Der FC Augsburg schlug in der Zweiten Fußballbundesliga den VfL Bochum im Rewirpower-Stadion mit 2:0 und hat sich somit nach dem dritten Sieg im dritten Spiel in der Zweiten Bundesliga mit einem optimalen Start an der Tabellenspitze verankert.



Jos Luhukay überraschte zu Beginn mit einer taktischen Neuausrichtung. Michael Thurk spielte diesmal ganz vorne in der Mitte als einzige Spitze und Torsten Oehrl agierte als arbeitender Stürmer freischaffend dahinter. Nando Rafael, der zuletzt in der Sturmmitte – im Gegensatz zu Thurk- überzeugen konnte, blieb auf der Bank. Dafür spielte Kees Kwakman den rechten Sechser. In der Abwehrreihe musste Marcel Ndjeng für Paul Verhaegh pausieren. Daniel Baier hatte alle Freiheiten und war bis zu seiner Auswechslung der Kreativposten im offensiven FCA-Mittelfeld. Oehrl und Baier arbeiteten viel nach vorne und störten das Bochumer Aufbauspiel mit großer Laufbereitschaft. Überhaupt bestand die Stärke des FCA in der Rückwärtsbewegung. Auf den ersten gekonnten Angriff der Augsburger musste man bis zur 50. Minute warten. Der schulmäßig freigespielte Baier flankte präzise auf Thurk, der den Ball nicht verwerten konnte. Thurk blieb auch gestern die Schwachstelle des Augsburger Spiels. Trotz der insgesamt sehr starken Mannschaftsleistung des FCA, konnte der Augsburger Goalgetter wiederum nicht überzeugen. Schnelle Ballverluste, mangelhafte Übersicht und ungenaue Zuspiele sind das aktuelle „Markenzeichen“ des „Torminators“ der vergangenen Saison. Bei einem anderen Schlüsselspieler aus zurück liegenden Tagen war es nicht viel besser: „Ibo“ Traore hatte nach seiner Einwechslung für de Jong viel Raum und bestach vor allem dadurch, dass er ihn nicht nutzen konnte.

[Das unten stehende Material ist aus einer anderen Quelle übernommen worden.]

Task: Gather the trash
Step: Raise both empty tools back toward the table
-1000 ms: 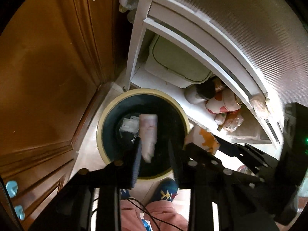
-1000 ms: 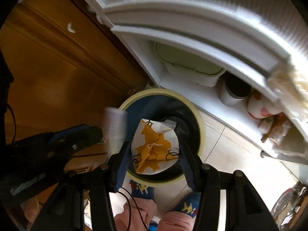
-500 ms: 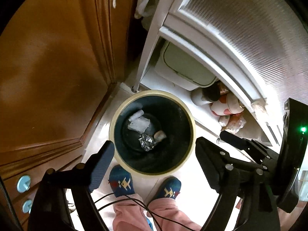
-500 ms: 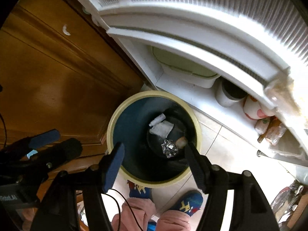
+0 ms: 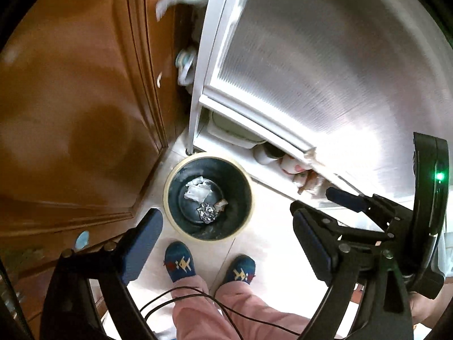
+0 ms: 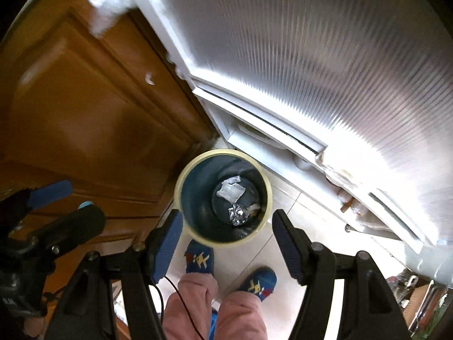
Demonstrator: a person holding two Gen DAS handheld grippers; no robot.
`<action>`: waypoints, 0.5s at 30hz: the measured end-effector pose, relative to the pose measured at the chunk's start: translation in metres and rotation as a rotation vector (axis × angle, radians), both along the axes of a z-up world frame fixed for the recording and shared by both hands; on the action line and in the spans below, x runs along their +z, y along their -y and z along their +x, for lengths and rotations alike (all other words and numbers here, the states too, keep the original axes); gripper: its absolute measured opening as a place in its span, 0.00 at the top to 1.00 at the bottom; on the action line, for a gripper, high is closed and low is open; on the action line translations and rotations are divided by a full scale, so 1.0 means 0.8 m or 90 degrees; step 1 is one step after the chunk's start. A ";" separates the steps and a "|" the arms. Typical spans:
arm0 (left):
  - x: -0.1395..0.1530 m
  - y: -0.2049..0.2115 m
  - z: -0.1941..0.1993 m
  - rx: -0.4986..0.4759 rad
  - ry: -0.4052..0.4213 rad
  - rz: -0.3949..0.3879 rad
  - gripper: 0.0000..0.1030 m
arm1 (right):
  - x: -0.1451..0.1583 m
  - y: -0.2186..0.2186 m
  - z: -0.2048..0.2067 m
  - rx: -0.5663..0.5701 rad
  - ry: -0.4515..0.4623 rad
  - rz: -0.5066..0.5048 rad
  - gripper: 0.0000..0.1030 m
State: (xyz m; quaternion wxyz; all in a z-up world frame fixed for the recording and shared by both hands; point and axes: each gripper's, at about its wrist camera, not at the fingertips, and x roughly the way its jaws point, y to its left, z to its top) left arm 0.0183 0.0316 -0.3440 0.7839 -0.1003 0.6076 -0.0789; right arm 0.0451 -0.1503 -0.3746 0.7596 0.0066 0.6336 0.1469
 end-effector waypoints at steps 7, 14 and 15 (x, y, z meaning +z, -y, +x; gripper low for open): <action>0.120 0.001 -0.032 0.002 0.051 -0.001 0.10 | 0.108 -0.012 -0.038 0.065 0.024 0.014 0.36; 0.238 -0.002 -0.047 -0.004 0.139 0.021 0.11 | 0.208 -0.016 -0.053 0.121 0.108 0.015 0.36; 0.259 -0.002 -0.047 -0.007 0.158 0.025 0.10 | 0.223 -0.014 -0.054 0.124 0.125 0.015 0.36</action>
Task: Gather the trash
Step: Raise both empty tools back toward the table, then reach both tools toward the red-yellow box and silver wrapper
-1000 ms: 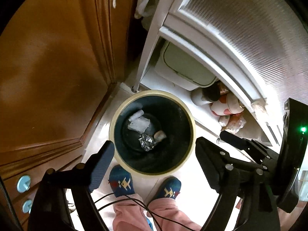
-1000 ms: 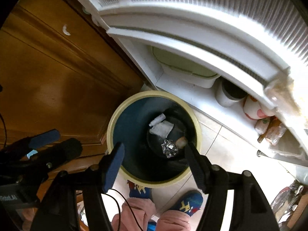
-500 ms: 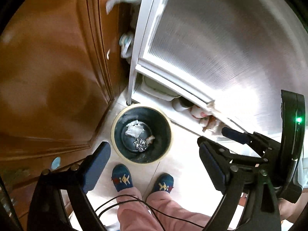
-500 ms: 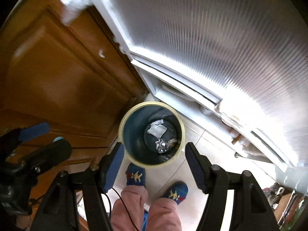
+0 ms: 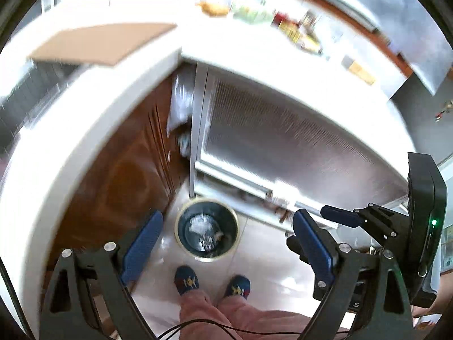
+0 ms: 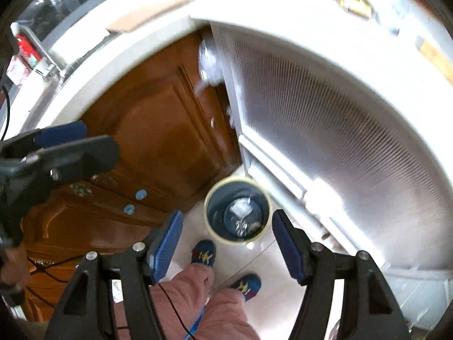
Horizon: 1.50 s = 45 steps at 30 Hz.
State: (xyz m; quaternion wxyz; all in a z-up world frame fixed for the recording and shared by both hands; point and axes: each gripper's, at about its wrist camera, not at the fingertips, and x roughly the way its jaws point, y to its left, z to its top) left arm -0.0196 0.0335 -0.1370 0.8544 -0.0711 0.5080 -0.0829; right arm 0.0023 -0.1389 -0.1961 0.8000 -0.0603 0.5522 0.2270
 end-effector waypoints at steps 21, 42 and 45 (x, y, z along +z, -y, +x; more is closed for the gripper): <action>0.221 0.026 0.060 -0.124 0.190 0.005 0.10 | 0.225 0.061 0.024 -0.200 0.226 0.046 0.36; 0.223 0.116 0.201 -0.241 0.155 -0.061 0.10 | 0.276 0.146 0.075 -0.402 0.292 -0.017 0.36; 0.215 0.137 0.224 -0.230 0.141 -0.059 0.10 | 0.269 0.169 0.100 -0.397 0.283 -0.007 0.36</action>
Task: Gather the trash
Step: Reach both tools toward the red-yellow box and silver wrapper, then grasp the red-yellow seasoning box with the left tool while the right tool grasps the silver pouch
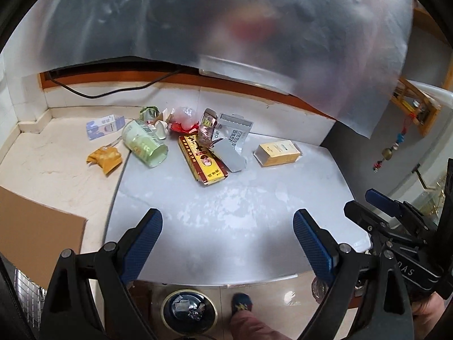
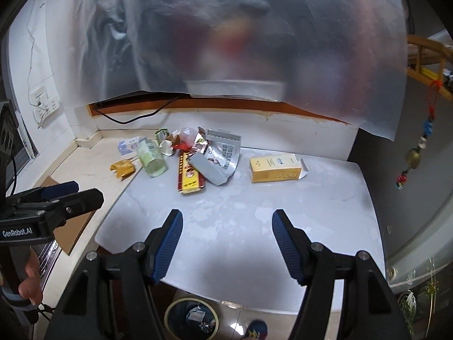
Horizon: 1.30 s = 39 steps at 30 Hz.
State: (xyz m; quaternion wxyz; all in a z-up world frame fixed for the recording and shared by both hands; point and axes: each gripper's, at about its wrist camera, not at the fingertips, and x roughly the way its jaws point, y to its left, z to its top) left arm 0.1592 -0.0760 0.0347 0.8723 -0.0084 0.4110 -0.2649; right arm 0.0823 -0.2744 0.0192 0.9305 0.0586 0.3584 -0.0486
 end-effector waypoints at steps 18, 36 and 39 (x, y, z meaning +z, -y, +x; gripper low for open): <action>-0.157 0.125 0.175 0.186 -0.170 0.095 0.10 | -0.083 0.112 0.252 0.178 -0.071 0.065 0.36; -0.206 0.137 0.233 0.255 -0.196 0.139 0.09 | -0.136 0.091 0.338 0.256 -0.115 0.073 0.36; -0.207 0.140 0.234 0.248 -0.202 0.138 0.09 | -0.144 0.088 0.351 0.258 -0.122 0.064 0.36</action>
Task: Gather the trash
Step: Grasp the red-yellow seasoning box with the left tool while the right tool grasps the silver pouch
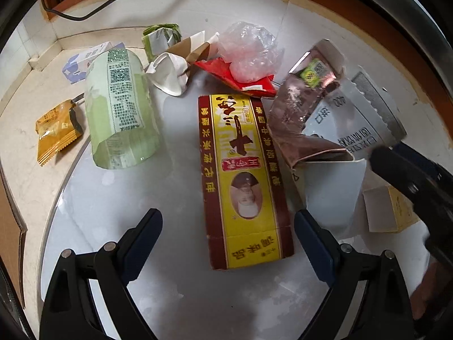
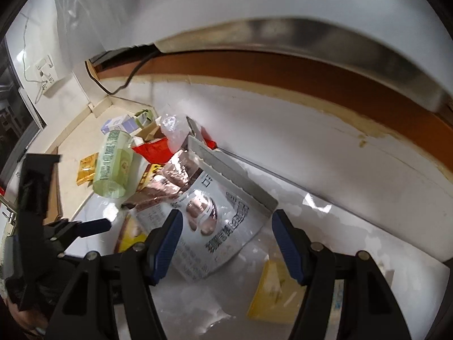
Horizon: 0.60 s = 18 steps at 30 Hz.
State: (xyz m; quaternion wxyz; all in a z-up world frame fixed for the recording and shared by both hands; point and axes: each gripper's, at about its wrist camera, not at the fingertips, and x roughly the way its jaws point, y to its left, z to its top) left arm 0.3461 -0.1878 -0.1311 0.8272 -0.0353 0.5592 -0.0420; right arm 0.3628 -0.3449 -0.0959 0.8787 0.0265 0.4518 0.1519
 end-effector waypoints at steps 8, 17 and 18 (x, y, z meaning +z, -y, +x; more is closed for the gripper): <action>0.000 -0.009 0.023 0.032 -0.012 -0.022 0.09 | -0.019 0.006 0.031 -0.013 -0.014 -0.024 0.36; -0.017 -0.015 0.056 0.064 -0.007 -0.009 0.17 | -0.027 0.006 0.041 0.005 -0.010 -0.003 0.63; -0.019 -0.018 0.063 0.064 -0.005 -0.003 0.24 | -0.029 0.004 0.041 0.011 -0.014 -0.004 0.68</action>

Die Bochumer luden den FCA zum Siegen ein

In einer von Kampf und Laufarbeit geprägten Partie war der FCA von Beginn an die bessere Mannschaft und stand nach dem frühen 1:0 in der 12. Minute durch Thurk in keiner Phase der Partie ernsthaft unter Druck. Die FCA-Abwehr ging sehr konzentriert zu Werke und erstickte die Bochumer Angriffsbemühungen bereits im Ansatz. Ein nicht unwesentlicher Teil des verdienten FCA-Erfolges war allerdings der katastrophalen Leistung der Bochumer Mannschaft geschuldet. Beim Kopfballtor von Thurk befand sich die komplette Hintermannschaft der Bochumer im Tiefschlaf. In der 41. Minute leistete sich VfL-Keeper Philipp Heerwagen einen dicken Schnitzer und de Jong musste nur noch einnicken. Kein Druck nach vorne, keine Kreativität in allen Mannschaftsteilen und zahlreiche Fehler in der Ballkontrolle: Die Bochumer luden den FCA regelrecht zum Siegen ein. Das Manko des FCA bestand in erster Linie darin, an diesem Sonntagnachmittag in Bochum zu wenig Tore geschossen zu haben. In der zweiten Halbzeit war dennoch klar ersichtlich, dass die Brechtstädter sich klug verstärkt haben. Ohne im Kaffeesatz lesen zu müssen, kann man aufgrund ihres durchgängig hervorragend besetzten Kaders in dieser Saison davon ausgehen, dass sie im Aufstiegsorchester der Zweiten Liga einen wichtigen Part spielen werden. Am Sonntag, 19. September kommt Osnabrück in die impuls arena, am Mittwoch geht es nach Duisburg und am Sonntag, 26. September kommen die Münchner Löwen nach Augsburg.

FCA: Jentzsch – Verhaegh, Möhrle, Sankoh, Bellinghausen – Kwakman, Brinkmann – Baier, de Jong – Oehrl – Thurk.

Einwechslungen:

55. Traore für de Jong, 77. Rafael für Thurk, 87. Bertram für Baier.